Thorn’s take on Ray Wylie Hubbard’s “Snake Farm” sounds like it fell off a Tony Joe White record. But while Hubbard’s was just creepy, Thorn infuses his with a sense of fun. With a barely suppressed chuckle, he takes his time telling the tale about what he and viper mistress Ramona, who dances like Little Egypt and sports a tattoo of a python eating a mouse on her arm, will get up to after she’s run everybody off from the reptile house.
“Shed A Little Light” from Irish singer songwriter Foy Vance, is transformed from a folky love ode into a soulful hymn. And when Thorn moans churchily that “I’d surely die for your embrace,” he makes you believe he’s totally committed to doing just that. It’s one of the best soul tracks in years.
It just keeps getting better. Thorn’s take on Allen Toussaint’s “Wrong Number” sounds like Delbert McClinton interpreting John Hiatt.

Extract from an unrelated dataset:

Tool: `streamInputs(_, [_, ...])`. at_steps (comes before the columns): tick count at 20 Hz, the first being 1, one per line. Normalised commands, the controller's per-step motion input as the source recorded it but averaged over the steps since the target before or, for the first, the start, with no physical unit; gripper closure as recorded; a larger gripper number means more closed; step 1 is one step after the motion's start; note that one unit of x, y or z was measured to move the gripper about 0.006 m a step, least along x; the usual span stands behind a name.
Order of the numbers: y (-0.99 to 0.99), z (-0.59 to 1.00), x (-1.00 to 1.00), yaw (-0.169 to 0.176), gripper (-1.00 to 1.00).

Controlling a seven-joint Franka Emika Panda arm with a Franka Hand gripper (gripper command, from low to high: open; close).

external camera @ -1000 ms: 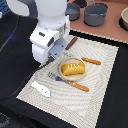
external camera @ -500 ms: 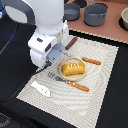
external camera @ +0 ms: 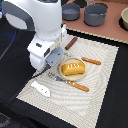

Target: Interact with the objects in diverse but meaningful ways.

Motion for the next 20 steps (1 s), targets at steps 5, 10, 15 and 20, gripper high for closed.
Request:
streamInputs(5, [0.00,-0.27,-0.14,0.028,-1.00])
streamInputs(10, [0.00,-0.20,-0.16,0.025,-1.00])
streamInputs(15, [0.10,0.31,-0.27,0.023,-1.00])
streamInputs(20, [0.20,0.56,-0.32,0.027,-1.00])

McClinton himself shows up for a vocal guest shot on vocals for “Bull Mountain Bridge,” a cautionary tale about what happens when a pot-dealin’ lady killer goes up agin’ the local Klan leader in a small mountain community. “Take him on down to the Bull Mountain Bridge/ Tie his hands, throw him in the river/might as well give him his farewell party now,” McClinton advises, as the band rocks Skynyrd style behind him. “Knock him in the head/ he’s better of dead/ break his arms and throw him the river/if anybody asks just tell ‘em he committed suicide.”
Even though he’s long been retired from the sweet science, Thorn still delivers stunning blows to the head and body. Thanks, Paul, for the ringside seats.